Problem description: The data is to be transcribed in full, with nothing missed.

[Records from a data source]
▼
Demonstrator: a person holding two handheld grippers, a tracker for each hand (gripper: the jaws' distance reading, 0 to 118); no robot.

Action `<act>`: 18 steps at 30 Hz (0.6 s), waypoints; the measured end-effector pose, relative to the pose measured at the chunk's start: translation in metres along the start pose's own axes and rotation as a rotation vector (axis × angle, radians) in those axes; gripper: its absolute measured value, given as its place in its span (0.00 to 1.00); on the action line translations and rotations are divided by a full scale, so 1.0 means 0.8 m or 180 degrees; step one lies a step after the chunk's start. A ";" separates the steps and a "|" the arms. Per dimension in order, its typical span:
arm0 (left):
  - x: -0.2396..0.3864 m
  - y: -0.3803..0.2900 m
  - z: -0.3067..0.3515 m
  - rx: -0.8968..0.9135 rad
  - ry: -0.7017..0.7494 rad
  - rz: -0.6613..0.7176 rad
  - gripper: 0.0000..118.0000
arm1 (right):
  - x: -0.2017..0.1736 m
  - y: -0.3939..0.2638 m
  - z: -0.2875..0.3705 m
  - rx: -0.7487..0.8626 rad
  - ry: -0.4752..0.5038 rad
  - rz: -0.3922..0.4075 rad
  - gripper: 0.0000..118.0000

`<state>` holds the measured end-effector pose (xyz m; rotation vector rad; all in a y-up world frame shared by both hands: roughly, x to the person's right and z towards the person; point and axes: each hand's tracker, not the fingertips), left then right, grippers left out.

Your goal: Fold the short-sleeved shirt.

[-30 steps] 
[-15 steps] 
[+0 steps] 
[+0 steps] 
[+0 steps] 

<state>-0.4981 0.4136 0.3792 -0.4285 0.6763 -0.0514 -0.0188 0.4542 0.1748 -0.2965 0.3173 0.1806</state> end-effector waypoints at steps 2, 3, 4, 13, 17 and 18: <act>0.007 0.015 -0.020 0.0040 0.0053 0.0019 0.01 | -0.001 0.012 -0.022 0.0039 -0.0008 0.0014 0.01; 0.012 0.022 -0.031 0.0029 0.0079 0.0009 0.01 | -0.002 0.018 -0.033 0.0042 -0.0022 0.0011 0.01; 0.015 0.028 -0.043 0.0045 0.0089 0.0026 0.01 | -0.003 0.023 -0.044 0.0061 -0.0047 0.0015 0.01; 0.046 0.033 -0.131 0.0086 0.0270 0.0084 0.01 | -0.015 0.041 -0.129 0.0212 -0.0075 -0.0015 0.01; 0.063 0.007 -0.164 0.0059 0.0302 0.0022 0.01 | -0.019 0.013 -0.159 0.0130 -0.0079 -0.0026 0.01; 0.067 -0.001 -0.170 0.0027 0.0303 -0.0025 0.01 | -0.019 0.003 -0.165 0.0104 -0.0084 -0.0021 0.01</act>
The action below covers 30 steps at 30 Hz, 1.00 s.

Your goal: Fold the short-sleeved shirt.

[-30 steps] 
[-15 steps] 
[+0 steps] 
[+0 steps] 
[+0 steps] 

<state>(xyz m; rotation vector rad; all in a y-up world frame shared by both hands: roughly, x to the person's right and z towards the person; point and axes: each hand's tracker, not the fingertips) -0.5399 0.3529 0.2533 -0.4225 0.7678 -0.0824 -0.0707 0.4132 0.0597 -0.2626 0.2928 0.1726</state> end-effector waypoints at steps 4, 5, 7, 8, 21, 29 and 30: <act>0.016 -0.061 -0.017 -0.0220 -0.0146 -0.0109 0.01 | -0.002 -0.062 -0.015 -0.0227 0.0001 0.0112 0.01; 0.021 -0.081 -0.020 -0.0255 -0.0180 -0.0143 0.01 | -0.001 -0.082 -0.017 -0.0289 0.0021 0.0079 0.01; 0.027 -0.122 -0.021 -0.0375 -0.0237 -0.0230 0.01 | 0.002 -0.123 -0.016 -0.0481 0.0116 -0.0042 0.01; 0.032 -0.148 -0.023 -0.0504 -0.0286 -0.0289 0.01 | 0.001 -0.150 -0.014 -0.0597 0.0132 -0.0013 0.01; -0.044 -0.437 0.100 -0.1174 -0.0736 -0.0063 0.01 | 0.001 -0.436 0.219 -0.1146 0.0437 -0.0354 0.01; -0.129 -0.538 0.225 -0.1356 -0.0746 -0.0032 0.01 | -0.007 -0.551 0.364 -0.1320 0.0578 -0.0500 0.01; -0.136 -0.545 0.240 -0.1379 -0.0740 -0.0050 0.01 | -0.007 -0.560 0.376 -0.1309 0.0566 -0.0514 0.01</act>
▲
Answer area:
Demonstrator: a person holding two handheld grippers, a tracker for each hand (gripper: the jaws' distance reading, 0 to 118); no robot.

Action `<act>`: 18 steps at 30 Hz (0.6 s), waypoints; the measured end-effector pose, relative to the pose measured at the chunk's start: translation in metres along the start pose's own axes and rotation as a rotation vector (axis × angle, radians) in those axes; gripper: its absolute measured value, given as its place in its span (0.00 to 1.00); on the action line translations and rotations are divided by a full scale, so 1.0 means 0.8 m or 180 degrees; step one lies a step after the chunk's start. A ";" separates the steps and a "|" the arms. Per dimension in order, its typical span:
arm0 (left):
  - x: -0.2396..0.3864 m
  - y: -0.3803..0.2900 m
  - z: -0.3067..0.3515 m
  - rx: -0.8968..0.9135 rad
  - ry: -0.7017..0.7494 rad
  - rz: -0.6613..0.7176 rad
  - gripper: 0.0000..118.0000
arm1 (right):
  - x: -0.2017..0.1736 m
  - y: -0.3939..0.2638 m
  - z: -0.2875..0.3705 m
  - rx: -0.7487..0.8626 rad
  - ry: -0.4752..0.5038 rad
  - rz: -0.3922..0.4075 rad
  - gripper: 0.0000..118.0000

`<state>` holds the measured end-effector pose (xyz m; rotation vector rad; all in a y-up world frame shared by both hands: roughly, x to the person's right and z towards the person; point and axes: each hand's tracker, not the fingertips), left then right, grippers left out.

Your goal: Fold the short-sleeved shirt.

[-30 steps] 
[-15 steps] 
[+0 steps] 
[+0 steps] 
[+0 steps] 

<state>-0.4981 0.4136 0.3792 -0.4285 0.6763 -0.0514 -0.0188 0.4542 0.1748 -0.2965 0.3173 0.1806</state> end-effector waypoints at steps 2, 3, 4, 13, 17 and 18: <act>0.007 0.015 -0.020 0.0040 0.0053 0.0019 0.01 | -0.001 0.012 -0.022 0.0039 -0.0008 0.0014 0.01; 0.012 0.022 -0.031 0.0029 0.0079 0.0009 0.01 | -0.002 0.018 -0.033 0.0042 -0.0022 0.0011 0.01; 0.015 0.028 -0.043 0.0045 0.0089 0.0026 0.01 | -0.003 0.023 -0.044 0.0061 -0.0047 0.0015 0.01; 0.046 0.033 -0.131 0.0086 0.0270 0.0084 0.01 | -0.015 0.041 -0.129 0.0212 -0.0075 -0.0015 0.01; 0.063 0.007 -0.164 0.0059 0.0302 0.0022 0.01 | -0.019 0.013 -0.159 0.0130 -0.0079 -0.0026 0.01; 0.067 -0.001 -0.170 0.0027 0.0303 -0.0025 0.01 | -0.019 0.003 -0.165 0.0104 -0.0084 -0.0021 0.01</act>
The action below covers 30 steps at 30 Hz, 1.00 s.

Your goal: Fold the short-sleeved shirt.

[-30 steps] 
[-15 steps] 
[+0 steps] 
[+0 steps] 
[+0 steps] 

<state>(xyz m; rotation vector rad; all in a y-up world frame shared by both hands: roughly, x to the person's right and z towards the person; point and axes: each hand's tracker, not the fingertips) -0.5399 0.3529 0.2533 -0.4225 0.7678 -0.0824 -0.0707 0.4132 0.0597 -0.2626 0.2928 0.1726</state> end-effector waypoints at steps 4, 5, 7, 8, 21, 29 and 30: <act>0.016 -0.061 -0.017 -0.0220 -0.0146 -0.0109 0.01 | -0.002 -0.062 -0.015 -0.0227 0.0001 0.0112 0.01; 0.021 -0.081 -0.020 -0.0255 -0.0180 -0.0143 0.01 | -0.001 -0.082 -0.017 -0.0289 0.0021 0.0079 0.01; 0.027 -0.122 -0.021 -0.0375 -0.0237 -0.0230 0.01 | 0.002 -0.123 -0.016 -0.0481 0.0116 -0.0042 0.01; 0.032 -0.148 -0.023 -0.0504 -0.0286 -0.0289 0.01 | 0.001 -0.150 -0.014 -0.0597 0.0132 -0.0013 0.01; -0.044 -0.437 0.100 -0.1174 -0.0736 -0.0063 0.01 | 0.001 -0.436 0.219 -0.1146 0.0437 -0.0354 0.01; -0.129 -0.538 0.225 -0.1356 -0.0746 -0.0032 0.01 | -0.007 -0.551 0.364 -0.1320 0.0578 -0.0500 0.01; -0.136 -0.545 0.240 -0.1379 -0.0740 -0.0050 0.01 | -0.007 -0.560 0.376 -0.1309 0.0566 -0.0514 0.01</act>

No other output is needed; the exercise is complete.